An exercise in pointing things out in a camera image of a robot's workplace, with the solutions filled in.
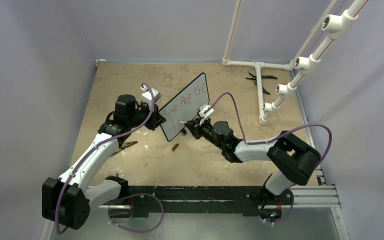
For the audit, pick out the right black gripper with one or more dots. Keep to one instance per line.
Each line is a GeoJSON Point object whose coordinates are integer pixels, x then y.
{"type": "Point", "coordinates": [193, 125]}

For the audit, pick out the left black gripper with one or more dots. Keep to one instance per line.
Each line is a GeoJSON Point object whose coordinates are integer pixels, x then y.
{"type": "Point", "coordinates": [157, 119]}

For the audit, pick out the small black-framed whiteboard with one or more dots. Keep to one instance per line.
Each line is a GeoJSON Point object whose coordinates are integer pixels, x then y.
{"type": "Point", "coordinates": [184, 106]}

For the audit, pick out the red marker cap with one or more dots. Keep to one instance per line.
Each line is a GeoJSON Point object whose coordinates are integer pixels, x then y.
{"type": "Point", "coordinates": [175, 147]}

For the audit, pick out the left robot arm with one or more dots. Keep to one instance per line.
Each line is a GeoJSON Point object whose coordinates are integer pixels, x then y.
{"type": "Point", "coordinates": [69, 199]}

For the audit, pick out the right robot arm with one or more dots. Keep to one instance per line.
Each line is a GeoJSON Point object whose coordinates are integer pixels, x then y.
{"type": "Point", "coordinates": [295, 159]}

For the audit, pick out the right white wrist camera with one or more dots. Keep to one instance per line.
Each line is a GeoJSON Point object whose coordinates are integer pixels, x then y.
{"type": "Point", "coordinates": [205, 111]}

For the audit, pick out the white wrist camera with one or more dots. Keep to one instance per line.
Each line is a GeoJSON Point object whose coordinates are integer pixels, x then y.
{"type": "Point", "coordinates": [205, 111]}
{"type": "Point", "coordinates": [150, 97]}

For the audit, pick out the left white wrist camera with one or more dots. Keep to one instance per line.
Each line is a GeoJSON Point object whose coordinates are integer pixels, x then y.
{"type": "Point", "coordinates": [150, 97]}

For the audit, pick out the yellow-handled pliers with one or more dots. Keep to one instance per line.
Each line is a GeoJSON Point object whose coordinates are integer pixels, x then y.
{"type": "Point", "coordinates": [124, 146]}

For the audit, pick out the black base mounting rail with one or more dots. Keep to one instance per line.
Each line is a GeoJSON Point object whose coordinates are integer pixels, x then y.
{"type": "Point", "coordinates": [248, 201]}

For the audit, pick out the aluminium extrusion frame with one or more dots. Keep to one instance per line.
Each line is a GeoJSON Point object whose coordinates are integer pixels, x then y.
{"type": "Point", "coordinates": [315, 214]}

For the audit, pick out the white PVC pipe frame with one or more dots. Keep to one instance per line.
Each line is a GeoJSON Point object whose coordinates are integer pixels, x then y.
{"type": "Point", "coordinates": [334, 26]}

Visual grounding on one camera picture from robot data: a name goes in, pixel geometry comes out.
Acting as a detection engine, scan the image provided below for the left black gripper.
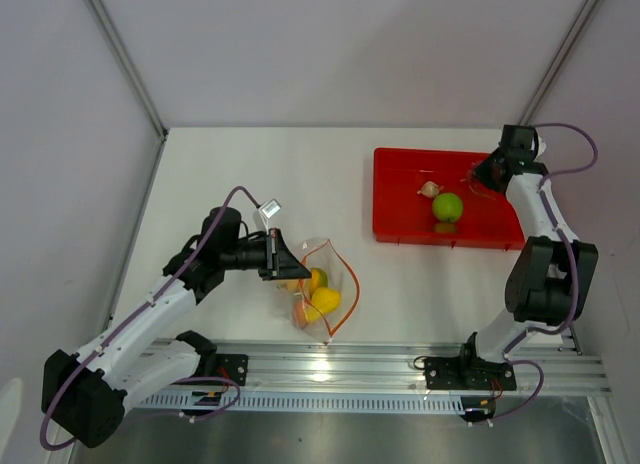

• _How to complete this task_
Repeat the lines exactly as they stand, from the opening line of the data through the line with "For the audit, pick out the red". Pictures stay out of the copy.

• _Response area_
An exercise in pointing things out in a camera image of a robot's workplace, with the solutions filled in.
For the audit, pick out the right black gripper with one or more dots. Keep to one instance per line.
Each line is a GeoJSON Point object whose coordinates are integer pixels, x then y.
{"type": "Point", "coordinates": [193, 125]}

For the audit, pick out the left black gripper with one or more dots. Keep to one instance per line.
Each line is a GeoJSON Point object whose coordinates are integer pixels, x then y.
{"type": "Point", "coordinates": [157, 119]}

For the audit, pick out the small black-framed whiteboard with one or more dots. Keep to one instance per line.
Each line is a GeoJSON Point object whose coordinates are integer pixels, x then y.
{"type": "Point", "coordinates": [184, 106]}

For the audit, pick out the red marker cap with one or more dots. Keep to one instance per line.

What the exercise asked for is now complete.